YOUR TASK: The copy has to match the data exactly and leave out every picture.

GIVEN INFORMATION:
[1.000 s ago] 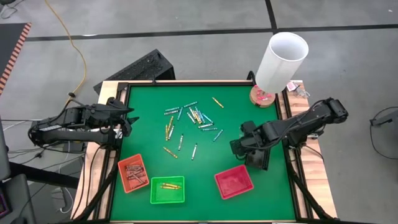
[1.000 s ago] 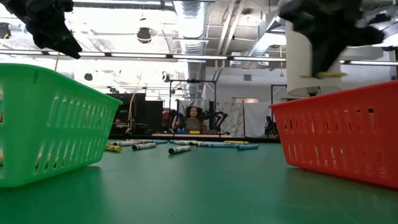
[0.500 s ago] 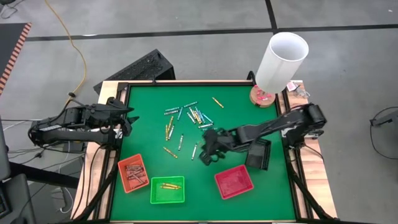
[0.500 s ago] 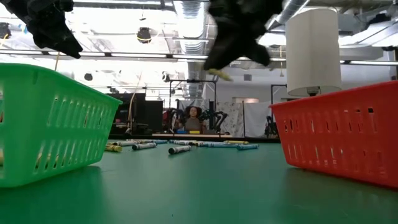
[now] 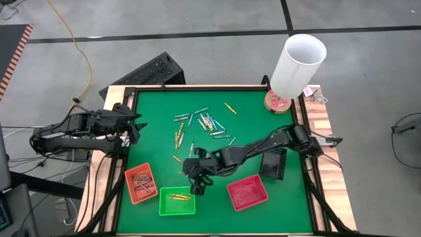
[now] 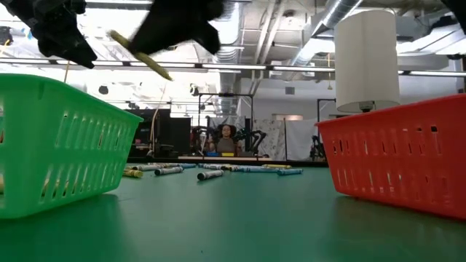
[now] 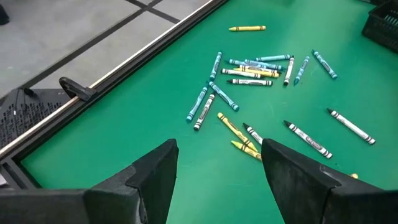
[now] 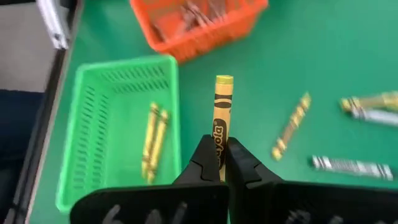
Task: Sort crayons
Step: Put the yellow crayon into the green bin
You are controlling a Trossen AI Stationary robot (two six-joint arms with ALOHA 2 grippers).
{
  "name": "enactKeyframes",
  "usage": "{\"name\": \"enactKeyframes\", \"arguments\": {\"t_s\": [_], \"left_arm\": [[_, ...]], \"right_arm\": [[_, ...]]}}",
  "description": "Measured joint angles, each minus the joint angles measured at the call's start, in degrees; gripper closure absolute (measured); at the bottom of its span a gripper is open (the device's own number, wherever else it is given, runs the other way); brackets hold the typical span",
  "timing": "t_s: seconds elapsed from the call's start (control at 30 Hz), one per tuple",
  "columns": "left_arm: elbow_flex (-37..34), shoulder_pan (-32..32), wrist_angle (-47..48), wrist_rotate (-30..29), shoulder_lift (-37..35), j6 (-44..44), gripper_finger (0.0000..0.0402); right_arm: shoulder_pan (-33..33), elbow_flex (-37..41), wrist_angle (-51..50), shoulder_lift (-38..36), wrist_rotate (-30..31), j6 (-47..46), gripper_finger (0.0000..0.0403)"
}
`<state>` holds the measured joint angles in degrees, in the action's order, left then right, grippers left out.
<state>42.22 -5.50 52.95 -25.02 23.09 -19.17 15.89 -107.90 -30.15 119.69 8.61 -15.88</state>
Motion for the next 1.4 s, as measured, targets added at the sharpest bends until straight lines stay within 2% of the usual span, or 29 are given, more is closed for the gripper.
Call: {"name": "enactKeyframes", "arguments": {"t_s": [0.2,0.37,0.47,0.63,0.9,1.13,1.4], "left_arm": [[0.0,0.0,0.0,-0.4,0.0,-0.5,0.0178],[0.0,0.0,-0.2,-1.5,0.0,-1.0,0.0178],[0.0,0.0,-0.2,-1.5,0.0,-1.1,0.0178],[0.0,0.0,-0.2,-1.6,0.0,-1.7,0.0178],[0.0,0.0,-0.2,-1.6,0.0,-1.9,0.0178],[0.0,0.0,-0.2,-1.6,0.0,-1.9,0.0178],[0.0,0.0,-0.2,-2.5,0.0,-1.9,0.0178]], "right_arm": [[1.0,-8.2,1.6,5.6,0.0,6.5,0.0401],[1.9,-11.8,3.4,9.5,-4.2,7.4,0.0401],[2.4,-12.0,3.8,10.2,-7.9,7.4,0.0401],[3.8,-11.8,3.9,10.1,-9.5,5.5,0.0401],[4.3,-11.6,6.2,12.4,-16.1,4.6,0.0401],[3.2,-11.8,8.4,16.3,-16.4,2.2,0.0401],[2.4,-11.7,6.7,16.6,-16.3,2.2,0.0401]]}}
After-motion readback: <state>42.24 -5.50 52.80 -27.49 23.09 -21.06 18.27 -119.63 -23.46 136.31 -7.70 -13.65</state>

OUTPUT BELOW:
[1.000 s ago] 
[1.000 s ago] 
[0.500 s ago] 
[0.500 s ago] 
[now] 
[now] 
[now] 
[now] 
Task: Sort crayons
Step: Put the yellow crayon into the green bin
You are controlling a Trossen AI Stationary robot (two six-joint arms with ALOHA 2 grippers).
{
  "name": "enactKeyframes",
  "usage": "{\"name\": \"enactKeyframes\", \"arguments\": {\"t_s\": [_], \"left_arm\": [[_, ...]], \"right_arm\": [[_, ...]]}}",
  "description": "Measured joint angles, each minus the joint angles measured at the call's start, in degrees; gripper closure absolute (measured); at the bottom of its span a gripper is open (the device's own number, wherever else it is given, runs the other way); brackets hold the typical span",
  "timing": "t_s: seconds elapsed from the call's start (control at 30 Hz), one per tuple",
  "columns": "left_arm: elbow_flex (-37..34), shoulder_pan (-32..32), wrist_angle (-47..48), wrist_rotate (-30..29), shoulder_lift (-37..35), j6 (-44..44), gripper_finger (0.0000..0.0402); right_arm: shoulder_pan (-33..33), elbow_flex (-37..41), wrist_angle (-51..50), shoulder_lift (-38..36), wrist_rotate (-30..31), j6 (-47..46), gripper_finger (0.0000..0.0403)"
}
`<state>` holds the measured joint angles in degrees, in the action's order, left then right, grippers left out.
<state>42.22 -5.50 52.95 -25.02 23.09 -19.17 15.89 -107.90 -30.15 119.69 8.61 -15.88</state>
Motion for the next 1.4 s, as measured, targets added at the sharpest bends until straight lines stay within 2% of the usual span, or 29 are given, more is closed for the gripper.
Call: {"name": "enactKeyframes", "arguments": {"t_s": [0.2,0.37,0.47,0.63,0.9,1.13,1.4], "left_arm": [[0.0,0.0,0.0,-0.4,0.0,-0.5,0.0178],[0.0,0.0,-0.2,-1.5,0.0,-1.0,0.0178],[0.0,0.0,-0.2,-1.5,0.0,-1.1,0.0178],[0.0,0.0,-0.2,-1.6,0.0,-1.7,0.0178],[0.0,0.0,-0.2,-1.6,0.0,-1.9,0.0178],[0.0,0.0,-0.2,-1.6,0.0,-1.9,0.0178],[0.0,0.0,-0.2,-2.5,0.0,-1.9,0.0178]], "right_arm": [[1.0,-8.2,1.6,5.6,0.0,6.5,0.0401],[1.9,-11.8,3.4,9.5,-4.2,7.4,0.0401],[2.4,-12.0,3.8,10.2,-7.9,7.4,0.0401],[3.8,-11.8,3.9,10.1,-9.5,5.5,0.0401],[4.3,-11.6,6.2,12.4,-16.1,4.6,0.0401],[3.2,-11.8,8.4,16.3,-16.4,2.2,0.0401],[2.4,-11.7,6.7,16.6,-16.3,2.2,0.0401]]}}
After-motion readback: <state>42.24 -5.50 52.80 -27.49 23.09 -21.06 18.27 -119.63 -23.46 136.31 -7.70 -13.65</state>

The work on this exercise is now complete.